[Exercise brief]
Reproduce each entry below exactly, without omitting any.

┌─ Available data

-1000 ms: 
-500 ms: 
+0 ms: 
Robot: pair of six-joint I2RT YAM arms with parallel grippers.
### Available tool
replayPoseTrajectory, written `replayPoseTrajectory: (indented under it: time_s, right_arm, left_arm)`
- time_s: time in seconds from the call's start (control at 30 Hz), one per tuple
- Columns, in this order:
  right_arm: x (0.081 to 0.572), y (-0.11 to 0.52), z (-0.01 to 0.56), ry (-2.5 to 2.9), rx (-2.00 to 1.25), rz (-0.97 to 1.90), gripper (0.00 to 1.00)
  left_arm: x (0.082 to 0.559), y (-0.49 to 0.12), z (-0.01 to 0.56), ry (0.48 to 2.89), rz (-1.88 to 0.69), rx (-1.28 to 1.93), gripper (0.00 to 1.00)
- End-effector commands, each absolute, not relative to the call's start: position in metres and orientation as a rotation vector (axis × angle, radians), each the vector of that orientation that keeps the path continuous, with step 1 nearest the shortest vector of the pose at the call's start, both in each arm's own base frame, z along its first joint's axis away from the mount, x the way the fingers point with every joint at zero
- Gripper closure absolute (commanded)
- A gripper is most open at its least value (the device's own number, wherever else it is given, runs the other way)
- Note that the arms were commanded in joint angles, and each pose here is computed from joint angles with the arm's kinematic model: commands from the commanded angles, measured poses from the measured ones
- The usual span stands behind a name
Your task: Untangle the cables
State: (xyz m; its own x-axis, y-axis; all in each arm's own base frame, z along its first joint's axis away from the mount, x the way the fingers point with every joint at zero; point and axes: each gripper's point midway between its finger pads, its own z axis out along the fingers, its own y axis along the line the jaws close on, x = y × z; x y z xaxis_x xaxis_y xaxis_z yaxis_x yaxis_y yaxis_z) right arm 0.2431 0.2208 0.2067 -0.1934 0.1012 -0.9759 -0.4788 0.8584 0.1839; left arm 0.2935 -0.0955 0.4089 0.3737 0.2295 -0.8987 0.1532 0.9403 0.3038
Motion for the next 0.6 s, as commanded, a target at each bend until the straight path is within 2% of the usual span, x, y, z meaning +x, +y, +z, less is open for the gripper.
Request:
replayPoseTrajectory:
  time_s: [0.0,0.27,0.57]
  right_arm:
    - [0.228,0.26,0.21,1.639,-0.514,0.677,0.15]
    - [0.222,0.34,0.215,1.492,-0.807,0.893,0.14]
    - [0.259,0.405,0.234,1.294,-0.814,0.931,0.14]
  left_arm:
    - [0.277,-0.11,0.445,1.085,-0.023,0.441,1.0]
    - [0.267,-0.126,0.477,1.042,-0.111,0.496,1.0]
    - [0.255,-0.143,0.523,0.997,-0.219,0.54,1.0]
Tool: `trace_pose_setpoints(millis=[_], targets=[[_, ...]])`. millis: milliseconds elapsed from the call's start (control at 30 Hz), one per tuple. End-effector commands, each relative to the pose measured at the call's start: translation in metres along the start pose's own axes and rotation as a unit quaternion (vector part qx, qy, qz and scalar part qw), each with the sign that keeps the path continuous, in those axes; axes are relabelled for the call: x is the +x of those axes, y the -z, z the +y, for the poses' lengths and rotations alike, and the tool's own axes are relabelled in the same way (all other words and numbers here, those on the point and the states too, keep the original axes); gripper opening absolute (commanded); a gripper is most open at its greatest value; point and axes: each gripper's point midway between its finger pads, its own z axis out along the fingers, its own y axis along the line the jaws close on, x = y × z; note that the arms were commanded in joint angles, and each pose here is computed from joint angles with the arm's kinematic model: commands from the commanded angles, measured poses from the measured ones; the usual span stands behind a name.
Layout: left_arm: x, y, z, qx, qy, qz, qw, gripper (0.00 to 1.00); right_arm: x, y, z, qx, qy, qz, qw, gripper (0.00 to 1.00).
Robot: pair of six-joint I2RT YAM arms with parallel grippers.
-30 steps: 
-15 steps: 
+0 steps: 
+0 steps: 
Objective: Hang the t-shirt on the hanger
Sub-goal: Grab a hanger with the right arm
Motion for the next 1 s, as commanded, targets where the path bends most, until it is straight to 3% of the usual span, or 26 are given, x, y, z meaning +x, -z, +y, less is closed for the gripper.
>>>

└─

[Exercise output]
-1000 ms: 
-500 ms: 
+0 ms: 
Robot: pair of six-joint I2RT YAM arms with parallel grippers.
### Available tool
replayPoseTrajectory, written `replayPoseTrajectory: (indented under it: time_s, right_arm, left_arm)`
- time_s: time in seconds from the call's start (control at 30 Hz), one per tuple
- Columns, in this order:
  right_arm: x (0.081 to 0.572), y (-0.11 to 0.52), z (-0.01 to 0.56), ry (-2.5 to 2.9), rx (-2.00 to 1.25), rz (-0.97 to 1.90), gripper (0.00 to 1.00)
  left_arm: x (0.082 to 0.559), y (-0.49 to 0.12), z (-0.01 to 0.56), ry (0.48 to 2.89), rz (-1.88 to 0.69), rx (-1.28 to 1.93), gripper (0.00 to 1.00)
- End-effector commands, each absolute, not relative to the call's start: position in metres and orientation as a rotation vector (axis × angle, radians), each the vector of that orientation that keeps the path continuous, with step 1 nearest the shortest vector of the pose at the call's start, both in each arm's own base frame, z along its first joint's axis away from the mount, x the way the fingers point with every joint at zero
- Gripper closure absolute (commanded)
- A gripper is most open at its least value (the device's own number, wherever else it is given, runs the other way)
- Note that the arms were commanded in joint angles, and each pose here is computed from joint angles with the arm's kinematic model: commands from the commanded angles, measured poses from the measured ones
- The usual span stands behind a name
Your task: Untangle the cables
State: (xyz m; its own x-axis, y-axis; all in each arm's own base frame, z along its first joint's axis away from the mount, x the way the fingers point with every joint at zero; point and axes: each gripper's point midway between its finger pads, its own z axis out along the fingers, its own y axis along the line the jaws close on, x = y × z; x y z xaxis_x xaxis_y xaxis_z yaxis_x yaxis_y yaxis_z) right arm 0.2431 0.2208 0.2067 -0.1934 0.1012 -0.9759 -0.4788 0.8584 0.1839; left arm 0.2935 -0.0955 0.4089 0.3737 0.2295 -0.8987 0.1532 0.9403 0.3038
Motion for the next 0.6 s, as commanded, a target at each bend until the straight path is within 2% of the usual span, x, y, z meaning +x, +y, +z, less is open for the gripper.
Request:
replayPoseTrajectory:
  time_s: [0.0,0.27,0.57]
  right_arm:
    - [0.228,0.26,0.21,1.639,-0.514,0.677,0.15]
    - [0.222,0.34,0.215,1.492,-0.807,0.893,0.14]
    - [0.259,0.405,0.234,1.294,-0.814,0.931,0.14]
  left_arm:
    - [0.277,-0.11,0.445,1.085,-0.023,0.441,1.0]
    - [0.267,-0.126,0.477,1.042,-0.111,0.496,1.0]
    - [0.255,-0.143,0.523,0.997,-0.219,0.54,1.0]
Tool: `trace_pose_setpoints(millis=[_], targets=[[_, ...]])`. millis: milliseconds elapsed from the call's start (control at 30 Hz), one per tuple. End-effector commands, each relative to the pose measured at the call's start: translation in metres along the start pose's own axes and rotation as a unit quaternion (vector part qx, qy, qz and scalar part qw), each with the sign that keeps the path continuous, in those axes; axes are relabelled for the call: x is the +x of those axes, y the -z, z the +y, for the poses' lengths and rotations alike, and the tool's own axes are relabelled in the same way (all other words and numbers here, those on the point and the states too, keep the original axes); gripper opening absolute (commanded); a gripper is most open at its greatest value; point and axes: each gripper's point midway between its finger pads, its own z axis out along the fingers, its own y axis along the line the jaws close on, x = y × z; note that the arms were commanded in joint angles, and each pose here is computed from joint angles with the arm's kinematic model: commands from the commanded angles, measured poses from the measured ones; the usual span stands behind a name.
Layout: left_arm: x, y, z, qx, qy, qz, qw, gripper (0.00 to 1.00); right_arm: x, y, z, qx, qy, qz, qw, gripper (0.00 to 1.00).
Robot: pair of six-joint I2RT YAM arms with parallel grippers.
-30 steps: 
-15 steps: 
+0 steps: 
+0 steps: 
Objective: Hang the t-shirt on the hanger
Sub-goal: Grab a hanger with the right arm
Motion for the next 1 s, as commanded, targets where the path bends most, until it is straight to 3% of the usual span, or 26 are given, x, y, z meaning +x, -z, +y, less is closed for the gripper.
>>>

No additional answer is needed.